- Owner: Boy Scouts of America
- Country: United States
- Founded: 1973
- Defunct: August 14, 2012

= Southwest Michigan Council =

Local council of Scouting America

Southwestern Michigan Council is a defunct local council of the Boy Scouts of America that served youth in Kalamazoo, Michigan serving Northern Van Buren County, Kalamazoo County, St. Joseph County, Branch County, and Western Calhoun County

==History==
The Southwest Michigan Council was a creation of several mergers culminating 1973, composing of the Fruitbelt Area Council, Nottawa Trails Council, and a previous iteration of the Southwest Michigan Council.

Based in Kalamazoo, this city has hosted a council since 1915 when it was known just as the Kalamazoo Council. The Council Number has always been #270. In 1927 "AREA" was added to the council name. That name stuck for only two years before the council again changed its name to the Kalamazoo Fruitbelt Area Council. This time the name lasted eight years before additional territory and a desire for a shorter name prompted the council to change the name to just the Fruitbelt Area Council in 1937. In 1973 there was a three way merger that formed the current Southwest Michigan Council. Battle Creek MI had their own council dating back to 1915 with a council of the same name. In 1927 "AREA" was added to the Council (always designated Council # 256). In 1956 the council in Battle Creek changed their name to Nottawa Trails Council which lasted until the 1973 merger. The other component of the 1973 merger came from the small lakefront town of Saint Joseph which had hosted the Southwestern Michigan Council (#258) since 1941. Before that Saint Joseph had hosted the Berrien County Council as far back as 1919. In 1923 the name was changed to the Benton Harbor & Saint Joseph Council and then in 1929 the name was edited to become the Berrien-Cass Area Council. Records show the Council ending in 1941 when its final name of Southwestern Michigan Council (#258) was adopted. The name aptly describes the council which has most of that corner of the state (with La Salle Council in Indiana picking up two of the border counties at the extreme lower tip of the state).
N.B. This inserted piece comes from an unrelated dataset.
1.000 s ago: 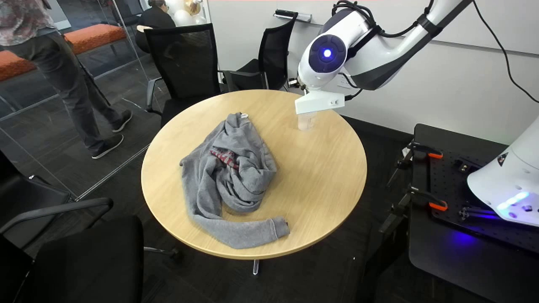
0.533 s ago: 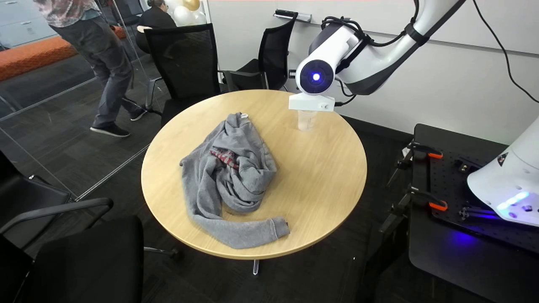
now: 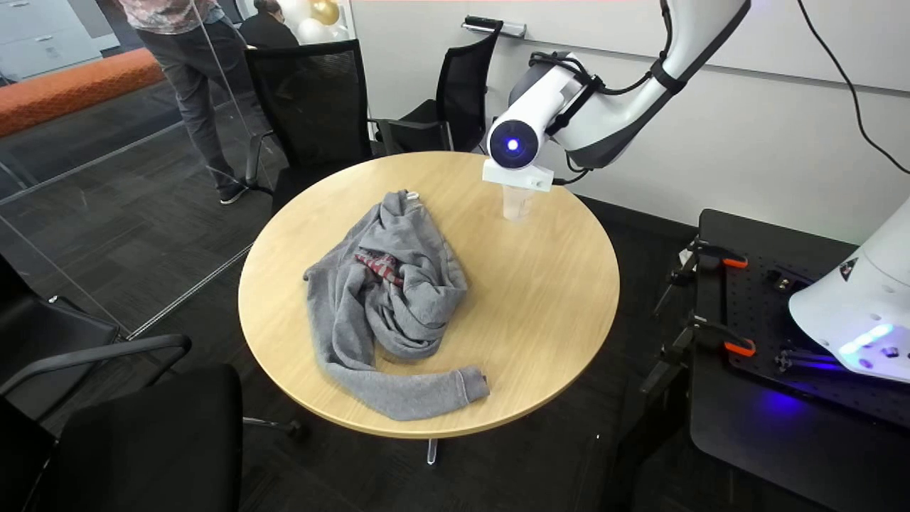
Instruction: Put the marker in the cup then put it back on the table
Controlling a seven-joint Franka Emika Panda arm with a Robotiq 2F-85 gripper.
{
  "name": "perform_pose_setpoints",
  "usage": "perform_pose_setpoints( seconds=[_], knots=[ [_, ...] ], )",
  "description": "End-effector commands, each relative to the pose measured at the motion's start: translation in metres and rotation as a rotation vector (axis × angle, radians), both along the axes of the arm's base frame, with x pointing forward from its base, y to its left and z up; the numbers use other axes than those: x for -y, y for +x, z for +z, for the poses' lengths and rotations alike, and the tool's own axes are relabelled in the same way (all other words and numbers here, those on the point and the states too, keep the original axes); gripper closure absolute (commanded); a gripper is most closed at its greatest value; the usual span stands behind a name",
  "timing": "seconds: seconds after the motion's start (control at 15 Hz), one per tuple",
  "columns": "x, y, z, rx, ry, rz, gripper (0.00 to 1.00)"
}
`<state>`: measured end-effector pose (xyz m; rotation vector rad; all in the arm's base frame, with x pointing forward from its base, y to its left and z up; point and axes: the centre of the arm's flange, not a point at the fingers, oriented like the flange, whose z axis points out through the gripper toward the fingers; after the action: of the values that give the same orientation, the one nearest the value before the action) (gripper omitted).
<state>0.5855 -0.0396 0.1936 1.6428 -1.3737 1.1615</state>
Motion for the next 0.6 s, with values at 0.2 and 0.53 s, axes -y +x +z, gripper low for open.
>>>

Finally, there were several other early councils of note in the town of South Haven, there was briefly an unnumbered council from 1917 to 1918. Similarly in 1923 the town of Sturgis had the Sturgis Council (#279) until 1929 when the name changed to Fort Hill Council, where it lasted another two years before being merged with the Kalamazoo-Fruit Belt Area Council. The town of Dowagiac had a council (#263) from 1917 to 1927 before merging with the Benton Harbor & Saint Joseph Council.

In 2012 the Southwest Michigan Council was merged with the Great Sauk Trail Council to form the Southern Shores Field Service Council as a part of the Area 2 Project, which created four Field Service Councils in the lower peninsula of Michigan, under the Michigan Crossroads Council

===Organization===
The council is administratively divided into districts:
- Nottawa Trails District
- Pathfinder District
- Wabano District

===Properties===
Rota-Kiwan Scout Reservation was a 199-acre property located in Texas Township just outside of the Kalamazoo city limits. Rota-Kiwan was developed in 1921, and was the third-oldest camp in Michigan. Rota-Kiwan was composed of two camps, Camp Madron, which is the Boy Scout and Webelos camp, and Camp T. Ben Johnson, which is the Cub Scout camp. The camp served Scouts and Scouters from throughout the state -- many from Ohio, Indiana, Illinois and Canada. The Michigan Crossroads Council (MCC) closed the camp in December 2019 against the wishes of local scouts, volunteers and residents of Texas Township. Kalamazoo County had planned to develop the property into a county park.

===Order of the Arrow===
Nacha-Mawat served as the council Order of the Arrow lodge. The name means "three into one." The name was adopted after the merging of the Carcajou, Mandoka, and Wakazoo Lodges. At this time, to foster brotherhood and reduce strife, the fleur de lis was chosen as the lodge totem. The Lodge adopted a policy that each member will get two lifetime lodge flaps for each honor in the OA: red for ordeal, blue for brotherhood, and silver Mylar for vigil. This policy was adopted in 2006 and was suspended in (approximately) 2009 when the lodge supply of these flaps ended. There are also trader flaps which are unrestricted; these 'trader flaps' are now the only flaps issued by the lodge. The Nacha-Mawat totem is now the Blue Heron. The Lodge has achieved quality lodge in 2010, and 2011. It brings outstanding service projects to Rota-Kiwan Scout Reservation.